Materials scientists from Pennsylvania State University, US, have discovered a method for making 2D materials that could lead to new properties in nitrides.
This first growth of two-dimensional gallium nitride using graphene encapsulation could lead to applications in deep ultraviolet lasers, next-generation electronics and sensors.
Associate professor of materials science and engineering Joshua Robinson said: “These experimental results open up new avenues of research in 2D materials.
“This work focuses on making 2D gallium nitride, which has never been done before.”
Gallium nitride in its three-dimensional form is known to be a wide-bandgap semiconductor. When grown in its two-dimensional form, it transforms into an ultrawide-bandgap material, tripling the energy spectrum it can operate in, including the whole ultraviolet, visible and infrared spectra.

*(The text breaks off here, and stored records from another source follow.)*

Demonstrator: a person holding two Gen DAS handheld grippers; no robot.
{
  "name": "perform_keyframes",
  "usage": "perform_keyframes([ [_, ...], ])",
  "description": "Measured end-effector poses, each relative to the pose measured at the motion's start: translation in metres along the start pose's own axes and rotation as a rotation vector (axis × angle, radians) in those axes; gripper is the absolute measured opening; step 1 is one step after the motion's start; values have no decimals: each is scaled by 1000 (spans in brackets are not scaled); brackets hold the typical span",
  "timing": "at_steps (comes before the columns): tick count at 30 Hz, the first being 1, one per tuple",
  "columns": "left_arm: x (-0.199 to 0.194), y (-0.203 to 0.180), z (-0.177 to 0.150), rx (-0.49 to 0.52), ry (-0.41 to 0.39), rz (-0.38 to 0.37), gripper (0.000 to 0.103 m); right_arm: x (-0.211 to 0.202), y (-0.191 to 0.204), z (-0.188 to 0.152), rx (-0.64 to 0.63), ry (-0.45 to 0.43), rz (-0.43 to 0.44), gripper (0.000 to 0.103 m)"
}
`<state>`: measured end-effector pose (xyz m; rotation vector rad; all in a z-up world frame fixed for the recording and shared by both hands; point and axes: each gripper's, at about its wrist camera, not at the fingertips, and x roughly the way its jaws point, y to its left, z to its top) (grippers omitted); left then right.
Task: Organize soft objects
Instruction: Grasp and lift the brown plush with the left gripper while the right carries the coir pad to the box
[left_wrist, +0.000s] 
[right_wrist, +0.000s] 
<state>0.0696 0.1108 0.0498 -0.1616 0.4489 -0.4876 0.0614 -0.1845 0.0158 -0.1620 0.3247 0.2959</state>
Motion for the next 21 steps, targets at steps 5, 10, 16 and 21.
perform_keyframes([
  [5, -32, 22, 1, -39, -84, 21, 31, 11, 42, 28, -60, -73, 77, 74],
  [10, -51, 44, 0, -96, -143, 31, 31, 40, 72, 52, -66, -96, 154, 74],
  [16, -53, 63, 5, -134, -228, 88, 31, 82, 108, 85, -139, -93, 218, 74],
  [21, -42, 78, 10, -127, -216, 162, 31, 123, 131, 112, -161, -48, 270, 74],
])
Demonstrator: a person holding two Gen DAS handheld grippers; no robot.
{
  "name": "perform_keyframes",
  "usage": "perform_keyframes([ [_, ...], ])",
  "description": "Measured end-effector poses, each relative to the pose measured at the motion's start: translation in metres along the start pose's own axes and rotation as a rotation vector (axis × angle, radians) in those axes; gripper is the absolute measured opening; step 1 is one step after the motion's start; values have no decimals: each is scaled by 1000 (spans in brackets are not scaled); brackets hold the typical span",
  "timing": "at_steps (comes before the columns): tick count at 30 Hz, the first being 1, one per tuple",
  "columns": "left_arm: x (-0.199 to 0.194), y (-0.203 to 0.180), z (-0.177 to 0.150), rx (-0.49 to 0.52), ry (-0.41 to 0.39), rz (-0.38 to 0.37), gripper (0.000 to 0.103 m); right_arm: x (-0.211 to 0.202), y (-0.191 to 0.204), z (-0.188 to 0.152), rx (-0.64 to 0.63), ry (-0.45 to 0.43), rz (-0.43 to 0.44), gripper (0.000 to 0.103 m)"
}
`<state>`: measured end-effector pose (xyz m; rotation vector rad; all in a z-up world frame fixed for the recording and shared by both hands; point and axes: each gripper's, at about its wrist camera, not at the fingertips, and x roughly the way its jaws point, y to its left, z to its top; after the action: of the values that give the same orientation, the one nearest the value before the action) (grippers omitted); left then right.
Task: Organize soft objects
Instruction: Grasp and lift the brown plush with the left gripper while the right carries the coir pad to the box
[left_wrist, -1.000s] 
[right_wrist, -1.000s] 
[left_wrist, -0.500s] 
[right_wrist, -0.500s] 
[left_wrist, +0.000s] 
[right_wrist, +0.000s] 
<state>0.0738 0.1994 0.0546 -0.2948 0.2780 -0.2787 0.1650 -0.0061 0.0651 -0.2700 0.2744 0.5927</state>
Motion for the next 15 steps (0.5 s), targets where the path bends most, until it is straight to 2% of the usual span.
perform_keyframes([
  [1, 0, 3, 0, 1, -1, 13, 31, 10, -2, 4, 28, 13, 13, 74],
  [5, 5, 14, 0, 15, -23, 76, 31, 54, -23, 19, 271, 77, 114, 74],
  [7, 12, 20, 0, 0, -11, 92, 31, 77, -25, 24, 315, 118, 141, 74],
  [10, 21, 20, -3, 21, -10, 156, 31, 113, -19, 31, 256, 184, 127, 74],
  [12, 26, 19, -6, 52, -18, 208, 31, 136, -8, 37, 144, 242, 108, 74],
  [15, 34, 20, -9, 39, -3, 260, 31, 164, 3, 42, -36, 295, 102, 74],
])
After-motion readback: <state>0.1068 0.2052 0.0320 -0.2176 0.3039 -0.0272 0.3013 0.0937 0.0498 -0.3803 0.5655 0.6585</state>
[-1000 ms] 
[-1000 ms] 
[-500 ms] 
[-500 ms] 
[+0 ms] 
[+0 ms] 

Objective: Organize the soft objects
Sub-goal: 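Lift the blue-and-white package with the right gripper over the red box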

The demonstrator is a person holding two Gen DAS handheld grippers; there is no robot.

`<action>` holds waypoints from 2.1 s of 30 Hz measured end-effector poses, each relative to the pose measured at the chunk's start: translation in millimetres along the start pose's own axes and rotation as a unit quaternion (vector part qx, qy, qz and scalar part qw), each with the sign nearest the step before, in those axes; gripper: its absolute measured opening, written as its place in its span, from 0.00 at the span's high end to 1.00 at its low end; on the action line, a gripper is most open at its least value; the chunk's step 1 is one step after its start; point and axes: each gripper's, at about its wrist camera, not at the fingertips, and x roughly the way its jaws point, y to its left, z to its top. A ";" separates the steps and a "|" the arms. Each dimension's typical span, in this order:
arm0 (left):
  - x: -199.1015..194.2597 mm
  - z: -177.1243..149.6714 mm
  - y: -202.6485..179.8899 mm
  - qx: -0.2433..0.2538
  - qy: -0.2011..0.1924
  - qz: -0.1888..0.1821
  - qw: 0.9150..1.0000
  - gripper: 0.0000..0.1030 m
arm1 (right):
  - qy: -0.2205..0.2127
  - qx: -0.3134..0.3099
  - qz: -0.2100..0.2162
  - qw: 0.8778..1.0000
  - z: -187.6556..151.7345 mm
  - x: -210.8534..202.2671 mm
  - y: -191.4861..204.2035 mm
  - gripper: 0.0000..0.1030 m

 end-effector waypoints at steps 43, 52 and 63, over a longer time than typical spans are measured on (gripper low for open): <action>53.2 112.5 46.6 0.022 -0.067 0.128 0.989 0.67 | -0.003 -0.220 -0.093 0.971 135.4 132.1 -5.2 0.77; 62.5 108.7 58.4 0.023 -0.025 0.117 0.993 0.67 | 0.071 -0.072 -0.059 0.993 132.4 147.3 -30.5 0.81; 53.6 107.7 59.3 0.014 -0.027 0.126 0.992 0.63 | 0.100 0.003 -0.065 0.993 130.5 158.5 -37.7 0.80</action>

This work will have a particular impact on electro-optic devices that manipulate and transmit light.
Zak Al Balushi, a PhD candidate co-advised by Robinson and Dr Joan Redwing, said: “We have to synthesise materials that do not exist in nature. Typically, new material systems are highly unstable. But our growth method, called Migration Enhanced Encapsulated Growth (MEEG), uses a layer of graphene to assist the growth and stabilise a robust structure of 2D gallium nitride.”
Robinson believes that in the case of two-dimensional gallium nitride, the addition of a layer of graphene will make all the difference.
Graphene, a one-atom-thick layer of carbon atoms, is known for its electronic properties and strength and is supported by Horizon 2020, the EU Framework Programme for Research and Innovation.